▸ **What is being asked**
Locate the word "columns" in the material, then show every line that holds it.

-.-.-

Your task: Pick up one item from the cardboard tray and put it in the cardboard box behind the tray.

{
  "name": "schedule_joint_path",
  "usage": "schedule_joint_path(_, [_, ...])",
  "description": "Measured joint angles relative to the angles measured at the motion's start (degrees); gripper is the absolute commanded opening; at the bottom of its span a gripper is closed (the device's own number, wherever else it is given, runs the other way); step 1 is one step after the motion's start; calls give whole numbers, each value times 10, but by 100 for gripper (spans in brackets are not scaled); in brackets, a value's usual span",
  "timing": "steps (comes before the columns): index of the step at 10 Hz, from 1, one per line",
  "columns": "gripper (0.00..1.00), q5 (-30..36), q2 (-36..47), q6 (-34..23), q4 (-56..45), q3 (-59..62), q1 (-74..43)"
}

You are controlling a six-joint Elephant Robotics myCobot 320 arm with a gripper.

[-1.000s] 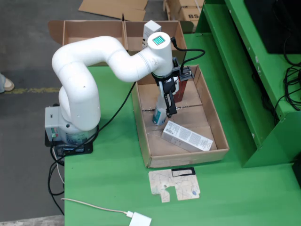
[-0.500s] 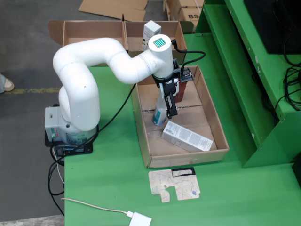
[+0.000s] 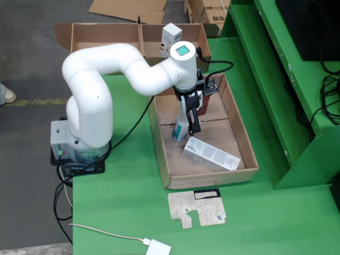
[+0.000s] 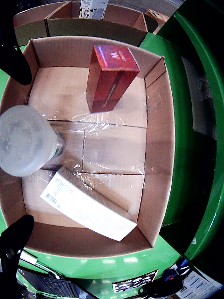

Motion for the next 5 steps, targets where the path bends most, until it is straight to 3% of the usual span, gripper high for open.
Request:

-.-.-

▸ **Task answer**
  "timing": "steps (comes before the columns): index of the step at 10 Hz, from 1, one per line",
  "columns": "gripper (0.00..1.00), q5 (-30..36), q2 (-36..47), q6 (-34..23), q4 (-56..45), q3 (-59..62), q1 (-74..43)"

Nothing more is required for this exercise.